> Exercise directions
From the first line of the data through the line containing "<point>214,248</point>", transcribe each line exactly. Pictures do not belong in the copy.
_ _ _ _ _
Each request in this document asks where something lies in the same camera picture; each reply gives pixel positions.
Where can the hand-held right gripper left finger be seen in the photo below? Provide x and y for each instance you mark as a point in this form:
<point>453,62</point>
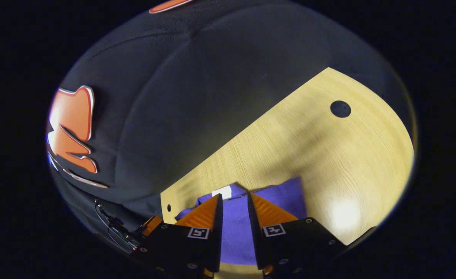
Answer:
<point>214,248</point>

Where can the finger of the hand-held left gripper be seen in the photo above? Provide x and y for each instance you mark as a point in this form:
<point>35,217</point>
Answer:
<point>151,225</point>

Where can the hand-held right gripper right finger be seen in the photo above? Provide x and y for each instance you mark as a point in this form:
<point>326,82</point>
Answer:
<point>256,248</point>

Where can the purple knit garment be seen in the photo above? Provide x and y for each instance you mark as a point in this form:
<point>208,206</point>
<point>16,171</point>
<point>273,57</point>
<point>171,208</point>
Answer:
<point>234,232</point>

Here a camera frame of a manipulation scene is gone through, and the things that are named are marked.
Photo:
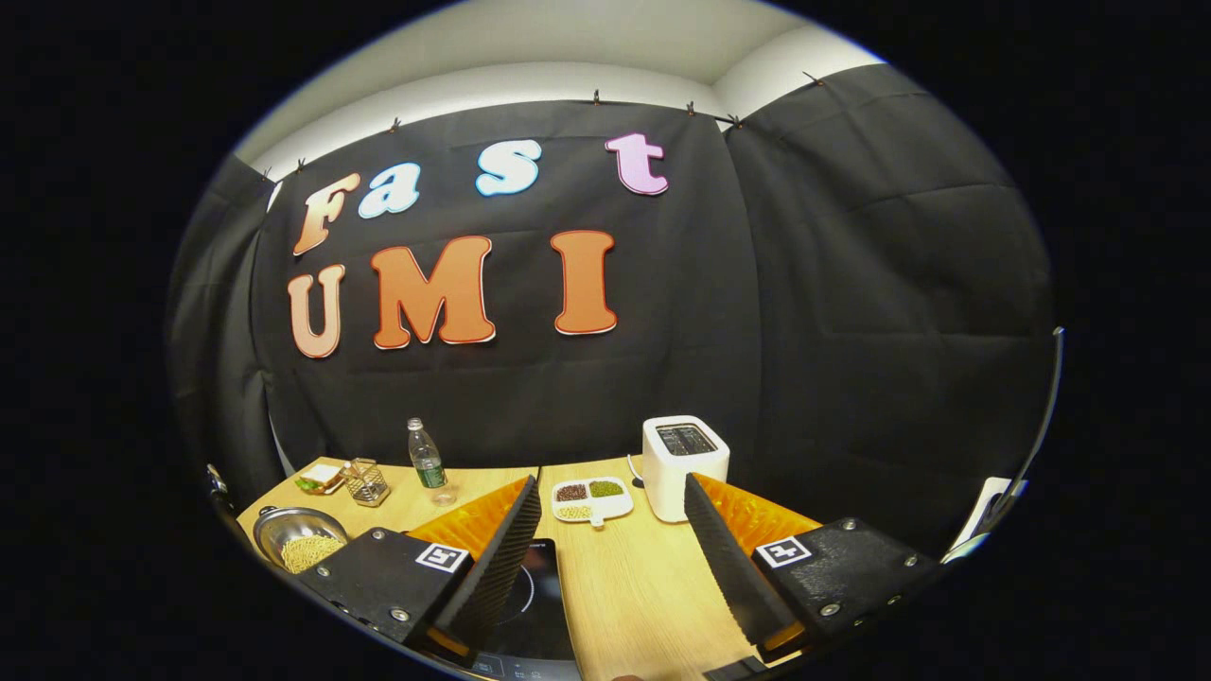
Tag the sandwich with lettuce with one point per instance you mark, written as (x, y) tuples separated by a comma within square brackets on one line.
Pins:
[(312, 482)]

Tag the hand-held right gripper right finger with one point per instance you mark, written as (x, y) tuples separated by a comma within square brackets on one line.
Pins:
[(733, 567)]

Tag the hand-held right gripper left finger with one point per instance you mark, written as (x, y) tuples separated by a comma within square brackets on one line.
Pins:
[(497, 567)]

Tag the black backdrop cloth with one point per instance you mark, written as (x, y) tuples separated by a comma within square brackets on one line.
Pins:
[(851, 331)]

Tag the clear plastic water bottle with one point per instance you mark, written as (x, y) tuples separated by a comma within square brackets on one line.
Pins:
[(430, 468)]

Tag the white divided bean dish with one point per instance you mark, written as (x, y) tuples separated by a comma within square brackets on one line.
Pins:
[(591, 501)]

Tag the small white plate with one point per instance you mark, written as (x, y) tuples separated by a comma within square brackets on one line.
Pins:
[(326, 473)]

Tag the pile of soybeans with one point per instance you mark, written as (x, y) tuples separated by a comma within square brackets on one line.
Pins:
[(307, 551)]

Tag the black induction cooktop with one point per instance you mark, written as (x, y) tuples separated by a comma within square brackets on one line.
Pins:
[(539, 615)]

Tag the white toaster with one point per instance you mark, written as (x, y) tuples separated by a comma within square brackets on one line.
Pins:
[(676, 473)]
_ _ _ _ _
> Solution for this task
Each request in this document asks where something lies in the same camera picture; each reply gives pixel positions.
Where can the hand-held right gripper left finger be seen in the photo below? Provide x and y for each instance you mark as a point in this form:
<point>453,62</point>
Answer:
<point>214,248</point>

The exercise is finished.